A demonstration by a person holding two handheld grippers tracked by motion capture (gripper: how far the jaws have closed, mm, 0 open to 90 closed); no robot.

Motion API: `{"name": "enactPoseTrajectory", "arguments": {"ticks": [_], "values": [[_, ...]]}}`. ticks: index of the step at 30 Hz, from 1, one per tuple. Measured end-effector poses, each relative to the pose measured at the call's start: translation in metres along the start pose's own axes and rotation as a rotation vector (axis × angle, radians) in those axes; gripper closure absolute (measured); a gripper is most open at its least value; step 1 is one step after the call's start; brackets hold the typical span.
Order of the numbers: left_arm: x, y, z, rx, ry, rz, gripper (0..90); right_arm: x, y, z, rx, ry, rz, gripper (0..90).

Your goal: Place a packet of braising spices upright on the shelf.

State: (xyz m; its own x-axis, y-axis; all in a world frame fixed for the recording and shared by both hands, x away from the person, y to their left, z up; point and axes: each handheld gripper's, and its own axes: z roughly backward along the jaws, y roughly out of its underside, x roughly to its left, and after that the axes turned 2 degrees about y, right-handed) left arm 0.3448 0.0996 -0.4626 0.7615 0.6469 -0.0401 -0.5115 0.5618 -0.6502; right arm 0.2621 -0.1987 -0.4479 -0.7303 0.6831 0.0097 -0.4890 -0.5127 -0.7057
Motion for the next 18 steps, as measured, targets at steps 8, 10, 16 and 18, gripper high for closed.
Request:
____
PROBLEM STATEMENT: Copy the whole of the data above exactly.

SOLUTION TO THIS TASK:
A demonstration by a person holding two handheld grippers tracked by motion capture (gripper: how far the jaws have closed, mm, 0 open to 90 closed); no robot.

Motion API: `{"name": "enactPoseTrajectory", "arguments": {"ticks": [_], "values": [[_, ...]]}}`. ticks: index of the step at 30 Hz, from 1, one per tuple. Measured end-effector poses, each relative to the pose measured at the call's start: translation in metres along the start pose's own axes and rotation as a rotation vector (axis × angle, radians) in those axes; gripper closure absolute (measured); a gripper is most open at its least value; step 1 is one step after the call's start; brackets hold the typical span.
Order of the numbers: left_arm: x, y, z, rx, ry, rz, gripper (0..90); right_arm: x, y, z, rx, ry, rz, gripper (0..90).

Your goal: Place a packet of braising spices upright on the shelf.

State: (xyz m; its own x-axis, y-axis; all in a world frame fixed for the recording and shared by both hands, x away from the person, y to their left, z up; point and axes: each handheld gripper's, and its own axes: z roughly backward along the jaws, y roughly out of its underside, x roughly to its left, and after that the axes turned 2 degrees about y, right-handed) left arm 0.3448 0.0996 -0.4626 0.7615 0.6469 -0.0401 -0.5115 0.5618 -0.6502; right arm 0.2621 -0.1987 -0.4479 -0.7303 0.6831 0.0097 -0.4890 -0.5127 -0.7057
Motion for the next 18 steps, as measured, targets at steps 8, 10, 16 and 18, gripper high for closed.
Request:

The answer has nothing more to it.